### Task details
Write the listing below again, word for word.

+ + +

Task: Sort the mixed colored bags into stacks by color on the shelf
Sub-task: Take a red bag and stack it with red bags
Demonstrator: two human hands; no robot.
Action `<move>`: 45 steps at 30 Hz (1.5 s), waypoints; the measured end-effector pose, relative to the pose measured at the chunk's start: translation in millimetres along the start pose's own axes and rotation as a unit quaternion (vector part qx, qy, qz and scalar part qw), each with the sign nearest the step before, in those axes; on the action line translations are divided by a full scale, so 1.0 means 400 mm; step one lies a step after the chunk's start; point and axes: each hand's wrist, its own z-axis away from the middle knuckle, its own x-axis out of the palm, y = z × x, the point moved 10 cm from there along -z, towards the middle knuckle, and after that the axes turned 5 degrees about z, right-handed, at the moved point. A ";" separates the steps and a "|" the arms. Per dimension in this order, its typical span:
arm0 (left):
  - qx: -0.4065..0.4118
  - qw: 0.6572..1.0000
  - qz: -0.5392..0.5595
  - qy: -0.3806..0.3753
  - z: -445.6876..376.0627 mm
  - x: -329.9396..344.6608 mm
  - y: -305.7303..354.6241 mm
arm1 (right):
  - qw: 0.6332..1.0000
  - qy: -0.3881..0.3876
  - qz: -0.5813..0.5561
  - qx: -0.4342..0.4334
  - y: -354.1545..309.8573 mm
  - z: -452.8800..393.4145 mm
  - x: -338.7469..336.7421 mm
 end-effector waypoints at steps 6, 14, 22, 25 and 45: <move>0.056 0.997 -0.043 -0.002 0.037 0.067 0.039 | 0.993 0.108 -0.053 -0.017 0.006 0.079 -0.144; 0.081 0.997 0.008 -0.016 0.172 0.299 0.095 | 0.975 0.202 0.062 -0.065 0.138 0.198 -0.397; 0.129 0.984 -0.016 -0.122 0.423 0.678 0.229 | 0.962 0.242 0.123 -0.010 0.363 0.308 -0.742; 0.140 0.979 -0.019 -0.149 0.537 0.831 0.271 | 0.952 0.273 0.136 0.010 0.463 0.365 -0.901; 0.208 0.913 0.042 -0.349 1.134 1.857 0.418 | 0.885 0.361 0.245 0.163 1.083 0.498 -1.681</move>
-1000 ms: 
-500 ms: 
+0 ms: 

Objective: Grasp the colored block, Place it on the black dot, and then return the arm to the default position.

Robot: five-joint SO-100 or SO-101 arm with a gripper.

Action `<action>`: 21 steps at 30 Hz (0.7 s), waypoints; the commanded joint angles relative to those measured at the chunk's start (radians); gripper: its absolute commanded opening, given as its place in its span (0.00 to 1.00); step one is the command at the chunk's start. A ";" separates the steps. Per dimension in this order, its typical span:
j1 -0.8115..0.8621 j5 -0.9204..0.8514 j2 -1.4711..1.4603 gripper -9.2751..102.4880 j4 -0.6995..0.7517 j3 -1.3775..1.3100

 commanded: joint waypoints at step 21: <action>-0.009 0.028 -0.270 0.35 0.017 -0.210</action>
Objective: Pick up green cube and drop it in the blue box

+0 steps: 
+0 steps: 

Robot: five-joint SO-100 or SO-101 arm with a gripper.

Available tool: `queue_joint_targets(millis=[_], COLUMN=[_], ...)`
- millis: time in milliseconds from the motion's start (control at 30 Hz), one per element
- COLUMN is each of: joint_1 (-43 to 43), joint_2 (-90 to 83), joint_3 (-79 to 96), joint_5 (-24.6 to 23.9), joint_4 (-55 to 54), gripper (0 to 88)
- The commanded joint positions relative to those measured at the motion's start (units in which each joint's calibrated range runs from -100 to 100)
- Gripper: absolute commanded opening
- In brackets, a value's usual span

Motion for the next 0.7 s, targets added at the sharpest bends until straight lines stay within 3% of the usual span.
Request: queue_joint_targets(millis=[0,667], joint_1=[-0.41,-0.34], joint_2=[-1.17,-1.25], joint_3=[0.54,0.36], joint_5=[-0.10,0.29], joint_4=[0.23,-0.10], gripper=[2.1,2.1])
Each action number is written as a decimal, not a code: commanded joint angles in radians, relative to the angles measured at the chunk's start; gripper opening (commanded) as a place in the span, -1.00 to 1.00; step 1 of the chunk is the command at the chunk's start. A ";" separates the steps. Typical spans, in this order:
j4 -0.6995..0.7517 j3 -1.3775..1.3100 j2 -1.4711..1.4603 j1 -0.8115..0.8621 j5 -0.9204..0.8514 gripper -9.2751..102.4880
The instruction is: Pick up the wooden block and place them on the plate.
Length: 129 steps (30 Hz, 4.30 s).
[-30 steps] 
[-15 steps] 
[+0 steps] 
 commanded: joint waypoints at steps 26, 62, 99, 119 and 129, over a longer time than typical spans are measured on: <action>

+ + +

### Solution to the exercise
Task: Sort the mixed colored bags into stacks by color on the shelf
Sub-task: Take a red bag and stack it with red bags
Demonstrator: two human hands; no robot.
Action `<move>`: 45 steps at 30 Hz (1.5 s), waypoints; the measured end-effector pose, relative to the pose measured at the chunk's start: translation in millimetres along the start pose's own axes and rotation as a unit quaternion (vector part qx, qy, qz and scalar part qw), each with the sign nearest the step before, in those axes; on the action line translations are divided by a full scale, so 1.0 means 400 mm; step one lies a step after the chunk's start; point and axes: each hand's wrist, its own z-axis away from the middle knuckle, its own x-axis out of the palm, y = z × x, the point moved 10 cm from there along -z, towards the middle knuckle, and after that the axes turned 5 degrees about z, right-handed, at the moved point. A ";" separates the steps and a "|" the arms. Per dimension in this order, its typical span:
arm0 (left):
  - qx: -0.4065..0.4118
  - qw: 0.6572..1.0000
  - qz: -0.5392..0.5595
  - qy: -0.3806..0.3753
  - z: -445.6876..376.0627 mm
  - x: -329.9396..344.6608 mm
  - y: -305.7303..354.6241 mm
arm1 (right):
  - qw: 0.6332..1.0000
  - qy: -0.3881..0.3876
  - qz: -0.5813..0.5561
  - qx: -0.4342..0.4334
  - y: -354.1545..309.8573 mm
  - z: -452.8800..393.4145 mm
  - x: -338.7469..336.7421 mm
 end-effector waypoints at steps 6, 14, 22, 25 and 45: <move>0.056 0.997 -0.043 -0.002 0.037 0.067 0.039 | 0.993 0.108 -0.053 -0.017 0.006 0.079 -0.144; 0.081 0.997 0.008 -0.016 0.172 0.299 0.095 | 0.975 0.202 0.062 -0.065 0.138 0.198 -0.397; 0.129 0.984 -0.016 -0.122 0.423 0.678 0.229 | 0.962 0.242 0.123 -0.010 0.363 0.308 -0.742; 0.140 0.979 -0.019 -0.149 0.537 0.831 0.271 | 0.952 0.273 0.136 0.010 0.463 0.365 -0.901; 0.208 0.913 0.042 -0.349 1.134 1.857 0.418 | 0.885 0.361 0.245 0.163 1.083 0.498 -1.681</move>
-1000 ms: 
-500 ms: 
+0 ms: 

Objective: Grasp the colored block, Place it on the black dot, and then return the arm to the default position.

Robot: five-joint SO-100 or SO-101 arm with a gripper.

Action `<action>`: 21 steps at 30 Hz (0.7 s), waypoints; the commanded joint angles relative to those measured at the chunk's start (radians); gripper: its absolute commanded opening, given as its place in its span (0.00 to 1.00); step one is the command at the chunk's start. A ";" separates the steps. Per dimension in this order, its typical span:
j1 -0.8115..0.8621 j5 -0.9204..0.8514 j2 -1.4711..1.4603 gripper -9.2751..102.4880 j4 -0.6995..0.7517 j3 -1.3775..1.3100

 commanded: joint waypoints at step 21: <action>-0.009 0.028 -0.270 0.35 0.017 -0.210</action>
Objective: Pick up green cube and drop it in the blue box

+0 steps: 
+0 steps: 

Robot: five-joint SO-100 or SO-101 arm with a gripper.

Available tool: `queue_joint_targets(millis=[_], COLUMN=[_], ...)`
- millis: time in milliseconds from the motion's start (control at 30 Hz), one per element
- COLUMN is each of: joint_1 (-43 to 43), joint_2 (-90 to 83), joint_3 (-79 to 96), joint_5 (-24.6 to 23.9), joint_4 (-55 to 54), gripper (0 to 88)
- The commanded joint positions relative to those measured at the motion's start (units in which each joint's calibrated range runs from -100 to 100)
- Gripper: absolute commanded opening
- In brackets, a value's usual span

Motion for the next 0.7 s, targets added at the sharpest bends until straight lines stay within 3% of the usual span.
Request: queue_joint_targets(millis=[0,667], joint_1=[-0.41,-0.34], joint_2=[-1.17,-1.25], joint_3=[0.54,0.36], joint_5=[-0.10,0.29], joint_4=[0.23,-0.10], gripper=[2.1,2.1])
Each action number is written as a decimal, not a code: commanded joint angles in radians, relative to the angles measured at the chunk's start; gripper opening (commanded) as a place in the span, -1.00 to 1.00; step 1 of the chunk is the command at the chunk's start. A ";" separates the steps. Typical spans, in this order:
j4 -0.6995..0.7517 j3 -1.3775..1.3100 j2 -1.4711..1.4603 j1 -0.8115..0.8621 j5 -0.9204..0.8514 gripper -9.2751..102.4880
The instruction is: Pick up the wooden block and place them on the plate.
Length: 129 steps (30 Hz, 4.30 s).
[-30 steps] 
[-15 steps] 
[+0 steps] 
 commanded: joint waypoints at steps 26, 62, 99, 119 and 129, over a longer time than typical spans are measured on: <action>

There is no more to the output, and the exercise is done.